Although transcription and RNA processing are coupled in vivo (Bentley, 2002, Hirose and Manley, 2000, Lee and Tarn, 2013, Proudfoot et al., 2002, Yan et al., 2017), studies have proven that splicing factors may interact with transcription machinery to directly influence gene expression in metazoans (Braunschweig et al., 2013, Das et al., 2007). Although we cannot exclude a role of JANUS in RNA splicing owing to its homology to the component of the spliceosome during embryogenesis, results presented here strongly suggested its role through transcriptional regulation. First, JANUS is critical for the transcription but not RNA splicing of WOX2 and PIN7, two genes critical for early embryonic pattern formation. Second, the RRM1 domain of yeast SAP49 or metazoan Hsh49p, homolog of Arabidopsis JANUS, is responsible for RNA binding and spliceosome association and is essential for spliceosome-mediated RNA splicing (Igel et al., 1998, Kuwasako et al., 2017, Pauling et al., 2000, van Roon et al., 2017). However, we found that JANUS directly interacts with Pol II through its RRM2 but not RRM1 domain, suggesting that its interaction with Pol II does not require its association with the spliceosome. Third, yeast and metazoan homologs of JANUS are part of an SF3b complex within the spliceosome (Kuwasako et al., 2017, van Roon et al., 2017). However, although other components of the SF3b complex in Arabidopsis have been functionally characterized (Aki et al., 2011, Wang and Brendel, 2006), none of the related mutants showed embryo lethality.

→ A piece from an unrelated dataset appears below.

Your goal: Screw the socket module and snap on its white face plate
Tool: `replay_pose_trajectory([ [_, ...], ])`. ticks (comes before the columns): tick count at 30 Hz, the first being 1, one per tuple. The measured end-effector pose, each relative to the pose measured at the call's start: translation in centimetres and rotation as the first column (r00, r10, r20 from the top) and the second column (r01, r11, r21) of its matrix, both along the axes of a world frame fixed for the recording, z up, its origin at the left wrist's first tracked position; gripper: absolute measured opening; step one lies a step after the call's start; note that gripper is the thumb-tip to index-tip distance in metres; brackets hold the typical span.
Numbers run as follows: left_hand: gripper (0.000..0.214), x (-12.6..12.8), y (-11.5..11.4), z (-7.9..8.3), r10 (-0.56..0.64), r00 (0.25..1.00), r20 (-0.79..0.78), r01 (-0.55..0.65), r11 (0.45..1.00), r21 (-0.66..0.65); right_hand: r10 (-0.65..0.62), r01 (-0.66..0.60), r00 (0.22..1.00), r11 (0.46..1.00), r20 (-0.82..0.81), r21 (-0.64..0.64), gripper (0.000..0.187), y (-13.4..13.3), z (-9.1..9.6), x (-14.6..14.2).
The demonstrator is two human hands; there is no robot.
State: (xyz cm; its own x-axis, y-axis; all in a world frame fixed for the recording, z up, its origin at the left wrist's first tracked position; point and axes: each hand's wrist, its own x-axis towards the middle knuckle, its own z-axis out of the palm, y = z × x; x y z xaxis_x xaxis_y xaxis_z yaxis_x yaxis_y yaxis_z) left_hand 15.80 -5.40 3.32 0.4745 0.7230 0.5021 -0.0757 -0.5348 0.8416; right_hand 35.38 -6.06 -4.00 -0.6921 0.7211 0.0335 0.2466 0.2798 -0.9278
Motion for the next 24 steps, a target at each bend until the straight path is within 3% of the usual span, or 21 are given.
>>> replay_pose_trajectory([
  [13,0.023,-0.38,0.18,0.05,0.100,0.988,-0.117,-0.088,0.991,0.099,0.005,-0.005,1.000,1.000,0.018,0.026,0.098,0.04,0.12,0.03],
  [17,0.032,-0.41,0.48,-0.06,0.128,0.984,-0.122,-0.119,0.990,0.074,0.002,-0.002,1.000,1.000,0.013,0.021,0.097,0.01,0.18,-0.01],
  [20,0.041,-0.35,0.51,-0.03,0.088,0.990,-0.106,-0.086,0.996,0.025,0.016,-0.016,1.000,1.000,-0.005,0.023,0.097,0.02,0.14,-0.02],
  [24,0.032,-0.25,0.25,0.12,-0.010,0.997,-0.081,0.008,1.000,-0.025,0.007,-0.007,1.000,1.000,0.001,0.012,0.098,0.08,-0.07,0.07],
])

Eukaryotes decode their genomes using three essential nuclear DNA-dependent RNA polymerases (Cramer et al., 2008, Werner and Grohmann, 2011). In Arabidopsis, several subunits of Pol II, including NRPB2, NRPB5, NRPB9, and NRPB11, have been reported to affect plant viability (Onodera et al., 2008, Ream et al., 2009, Tan et al., 2012). However, whether and how Pol II regulates embryogenesis was unclear. We showed here that mutations at a few Pol II components resulted in complete embryo lethality (Figures 3D and S3I). A few components of Pol II are shared by two plant-specific RNA polymerase complexes, Pol IV and Pol V (Ream et al., 2009). However, we believe that Pol II is key for JANUS-mediated transcription of WOX2 and PIN7 because the JANUS-interacting component NRPB7 is specific for Pol II (Figures 3A and S3B) and only Pol II was reported to be essential for viability (Herr et al., 2005, Kanno et al., 2005, Onodera et al., 2005, Pontier et al., 2005, Ream et al., 2009).

Data presented here suggested that JANUS is important for the Pol II-mediated transcription of WOX2 and PIN7 during early embryogenesis. However, JANUS has no recognizable DNA-binding domains. It is unclear how JANUS determines the selectivity of Pol II on target genes such as WOX2 and PIN7. In eukaryotes, mediators, multi-subunit complexes, bridge transcription activators with Pol II at specific cis-elements for transcription initiation (Dolan and Chapple, 2017). Whether JANUS fulfills a role of mediator, recruiting DNA-binding transcription factors together with Pol II, to the promoter regions of WOX2 and PIN7, is an interesting scenario worthy of further investigation.

Limitations of the Study

We would like to note that, because both janus and Pol II mutants are embryo lethal, some molecular and biochemical experiments can only be carried out in Pro:JANUS-RNAi plants. Future efforts will be dedicated to generate weak mutant alleles of JANUS, for which homozygous plants can be used for further mechanistic analysis. We also would like to point out that, although JANUS is important for Pol II-mediated transcription of WOX2 and PIN7 during early embryogenesis, it is unclear how JANUS, a protein containing no DNA-binding domains, determines target selectivity for Pol II. Whether JANUS contains untraditional DNA-binding domains or interacts with transcription factors for its function will be interesting scenario for future studies.

Methods

All methods can be found in the accompanying Transparent Methods supplemental file.